De leur côté, les Espagnols, dont la tranquillité intérieure était désormais assurée grâce à la mort du général Bustamente, ne se souciaient que fort médiocrement de continuer une guerre qui n’avait plus d’intérêt pour eux. Ils avaient besoin de la paix afin de réparer les maux causés par la guerre civile ; aussi se bornaient-ils à garnir leurs frontières et cherchaient-ils, par tous les moyens, à amener des conférences sérieuses avec les principaux chefs araucans.

Don Gregorio Peralta avait été blâmé de la menace qu’il avait faite à Antinahuel, lui-même avait reconnu la folie de sa conduite en apprenant le départ du toqui avec son prisonnier.
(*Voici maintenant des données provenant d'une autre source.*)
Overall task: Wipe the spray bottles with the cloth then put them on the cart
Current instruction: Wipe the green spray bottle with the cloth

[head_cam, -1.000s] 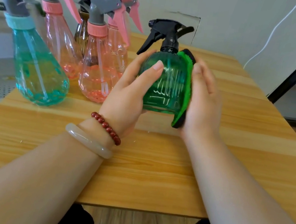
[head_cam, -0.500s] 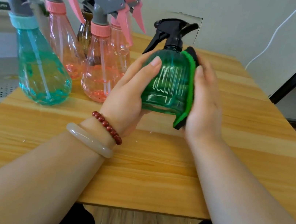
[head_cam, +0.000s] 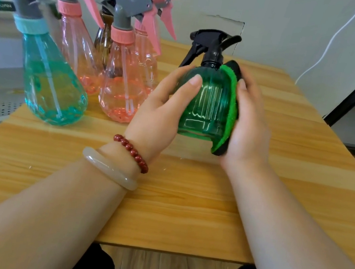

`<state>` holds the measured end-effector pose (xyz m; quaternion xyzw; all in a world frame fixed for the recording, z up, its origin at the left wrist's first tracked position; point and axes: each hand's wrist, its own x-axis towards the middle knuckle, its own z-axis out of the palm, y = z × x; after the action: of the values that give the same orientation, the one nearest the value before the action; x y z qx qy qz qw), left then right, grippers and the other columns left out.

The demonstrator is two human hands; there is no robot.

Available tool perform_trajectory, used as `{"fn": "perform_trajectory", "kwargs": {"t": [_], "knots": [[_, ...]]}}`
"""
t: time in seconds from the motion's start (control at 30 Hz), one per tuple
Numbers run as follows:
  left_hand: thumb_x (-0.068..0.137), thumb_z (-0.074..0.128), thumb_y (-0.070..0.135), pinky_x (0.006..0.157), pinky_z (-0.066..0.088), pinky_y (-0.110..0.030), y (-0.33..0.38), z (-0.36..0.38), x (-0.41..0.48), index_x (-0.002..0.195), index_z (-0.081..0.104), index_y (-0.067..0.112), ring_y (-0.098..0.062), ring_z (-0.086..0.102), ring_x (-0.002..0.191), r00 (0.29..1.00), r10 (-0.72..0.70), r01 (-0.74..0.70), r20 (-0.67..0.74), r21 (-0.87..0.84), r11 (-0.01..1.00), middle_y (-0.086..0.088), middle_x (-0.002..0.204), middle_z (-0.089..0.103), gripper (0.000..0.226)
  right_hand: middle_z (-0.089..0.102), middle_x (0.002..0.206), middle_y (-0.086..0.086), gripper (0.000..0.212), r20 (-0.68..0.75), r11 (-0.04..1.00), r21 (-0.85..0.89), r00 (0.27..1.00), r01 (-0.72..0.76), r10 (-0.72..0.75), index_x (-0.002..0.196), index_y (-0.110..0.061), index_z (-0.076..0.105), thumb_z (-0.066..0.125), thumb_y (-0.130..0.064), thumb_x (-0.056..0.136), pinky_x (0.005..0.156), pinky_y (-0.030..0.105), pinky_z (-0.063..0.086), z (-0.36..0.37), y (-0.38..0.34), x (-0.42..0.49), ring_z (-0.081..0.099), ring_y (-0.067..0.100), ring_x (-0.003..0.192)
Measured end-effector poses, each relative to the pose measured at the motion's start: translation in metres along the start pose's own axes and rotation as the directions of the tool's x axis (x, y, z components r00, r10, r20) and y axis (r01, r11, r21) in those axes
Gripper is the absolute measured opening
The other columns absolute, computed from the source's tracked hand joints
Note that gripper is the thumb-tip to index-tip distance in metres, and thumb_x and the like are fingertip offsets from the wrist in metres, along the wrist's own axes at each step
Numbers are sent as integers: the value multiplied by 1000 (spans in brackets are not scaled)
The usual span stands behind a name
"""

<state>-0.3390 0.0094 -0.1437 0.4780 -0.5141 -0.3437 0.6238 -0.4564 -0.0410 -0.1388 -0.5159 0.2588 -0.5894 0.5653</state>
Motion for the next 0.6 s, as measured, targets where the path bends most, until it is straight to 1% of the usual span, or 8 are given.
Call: {"fn": "perform_trajectory", "kwargs": {"t": [0.07,0.13,0.23,0.3,0.37,0.47,0.53,0.6], "knots": [[98,52,44,98,54,-37,-2,0,2,135,54,36,-8,65,110,999,-3,3,-43,-1,1000,10,116,69,37,68,122,5,24,-21,997,-74,999,38,-40,110,-30,65,50,-21,94,101,48,49,-2,-4,2,64,23,114],[93,59,46,98,53,-46,-5,0,3,135,53,35,-14,67,109,999,-28,27,-38,-31,999,7,114,70,44,66,125,4,25,-11,983,-164,996,85,-88,113,-31,64,50,-20,95,103,49,48,-3,-5,2,63,20,116],[78,69,50,99,52,-48,-7,0,4,138,50,28,-16,66,114,994,-104,109,44,-152,982,4,124,67,67,54,140,-3,29,149,865,-412,958,285,-245,122,-31,59,48,-19,98,113,43,38,-4,-3,-2,48,10,133],[82,70,38,100,51,-51,-6,-1,3,135,52,23,-21,66,114,993,-93,108,73,-244,964,-3,124,68,58,45,145,-5,31,290,777,-469,904,420,-313,128,-26,56,46,-16,100,116,43,33,-6,-1,0,37,9,141],[87,64,29,99,51,-52,-3,-2,3,136,52,17,-26,66,115,993,-95,115,75,-322,940,-9,125,67,52,48,144,-2,30,284,824,-400,909,401,-305,126,-26,57,44,-17,101,115,44,35,-7,-2,5,42,13,138],[90,60,29,93,54,-49,-1,0,2,138,50,12,-28,65,115,991,-90,120,99,-367,923,-14,127,65,51,65,121,-3,28,145,966,-195,979,168,-141,116,-29,62,40,-25,100,107,46,43,-6,-2,9,59,17,120],[91,60,30,95,54,-50,-2,1,2,138,50,11,-29,65,115,993,-77,105,89,-365,925,-15,127,64,51,63,123,-7,30,166,922,-315,969,227,-182,124,-25,56,37,-25,101,107,34,43,-7,-1,6,56,9,122],[91,59,31,96,53,-51,-2,0,4,138,50,12,-30,64,116,994,-88,106,63,-386,916,-16,128,64,51,50,143,3,34,280,784,-470,911,405,-302,135,-20,48,38,-21,102,115,31,32,-8,1,2,42,12,137]]}}
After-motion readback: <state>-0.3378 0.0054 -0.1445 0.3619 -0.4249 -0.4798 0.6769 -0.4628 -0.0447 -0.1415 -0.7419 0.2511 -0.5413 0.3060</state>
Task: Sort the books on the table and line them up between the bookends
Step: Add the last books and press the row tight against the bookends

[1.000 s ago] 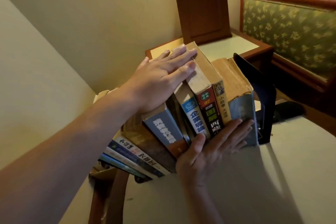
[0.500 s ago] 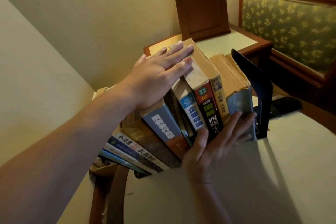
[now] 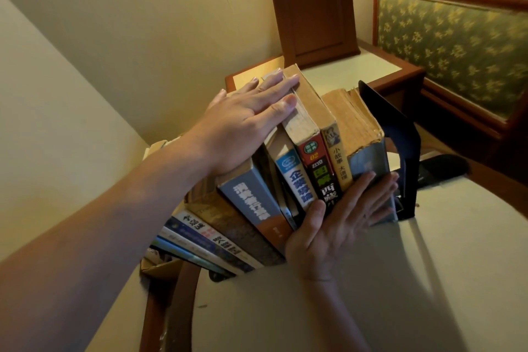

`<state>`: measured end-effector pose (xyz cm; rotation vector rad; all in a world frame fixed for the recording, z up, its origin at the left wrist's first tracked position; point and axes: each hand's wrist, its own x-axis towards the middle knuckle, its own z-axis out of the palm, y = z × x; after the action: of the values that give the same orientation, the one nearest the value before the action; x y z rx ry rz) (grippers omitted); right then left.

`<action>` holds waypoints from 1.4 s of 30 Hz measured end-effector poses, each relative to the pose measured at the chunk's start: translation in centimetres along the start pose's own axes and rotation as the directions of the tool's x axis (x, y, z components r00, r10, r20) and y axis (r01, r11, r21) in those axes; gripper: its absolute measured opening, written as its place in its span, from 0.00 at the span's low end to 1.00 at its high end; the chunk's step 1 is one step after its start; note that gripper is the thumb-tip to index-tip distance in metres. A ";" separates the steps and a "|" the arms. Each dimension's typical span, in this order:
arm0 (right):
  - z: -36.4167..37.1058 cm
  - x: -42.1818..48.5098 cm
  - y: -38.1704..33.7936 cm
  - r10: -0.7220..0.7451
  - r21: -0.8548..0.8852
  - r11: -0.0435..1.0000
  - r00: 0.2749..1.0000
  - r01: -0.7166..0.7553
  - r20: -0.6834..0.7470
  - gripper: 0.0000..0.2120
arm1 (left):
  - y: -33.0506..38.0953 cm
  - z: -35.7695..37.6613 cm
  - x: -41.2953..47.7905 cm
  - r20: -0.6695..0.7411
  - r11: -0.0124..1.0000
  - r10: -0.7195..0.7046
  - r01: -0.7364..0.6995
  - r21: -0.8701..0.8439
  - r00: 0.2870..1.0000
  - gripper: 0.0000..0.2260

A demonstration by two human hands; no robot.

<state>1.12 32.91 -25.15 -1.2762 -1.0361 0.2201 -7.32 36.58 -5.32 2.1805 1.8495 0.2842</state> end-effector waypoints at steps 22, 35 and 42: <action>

Un autre système avait donc été adopté. On avait seulement gardé en otage dix des principaux chefs, les autres, bien endoctrinés et chargés de présents, avaient été rendus à la liberté.

Tout portait à croire que ces chefs, de retour dans leurs tribus respectives, emploieraient leur influence pour conclure la paix et démasquer devant le conseil les menées de Antinahuel, menées qui avaient mis la nation à deux doigts de sa perte.

Les Araucans sont passionnés pour la liberté, pour eux toute considération cède devant celle-là : être libre !

Aussi était-il facile de prévoir que les Aucas, malgré leur profonde vénération pour leur toqui, n’hésiteraient pas à le déposer, lorsque leurs chefs d’une part et les capitaines d’amis — capitanes de amigos — de l’autre, leur feraient comprendre que cette liberté était compromise et qu’ils s’exposaient à en être privés pour toujours, à tomber sous le joug espagnol, s’ils continuaient leur politique agressive.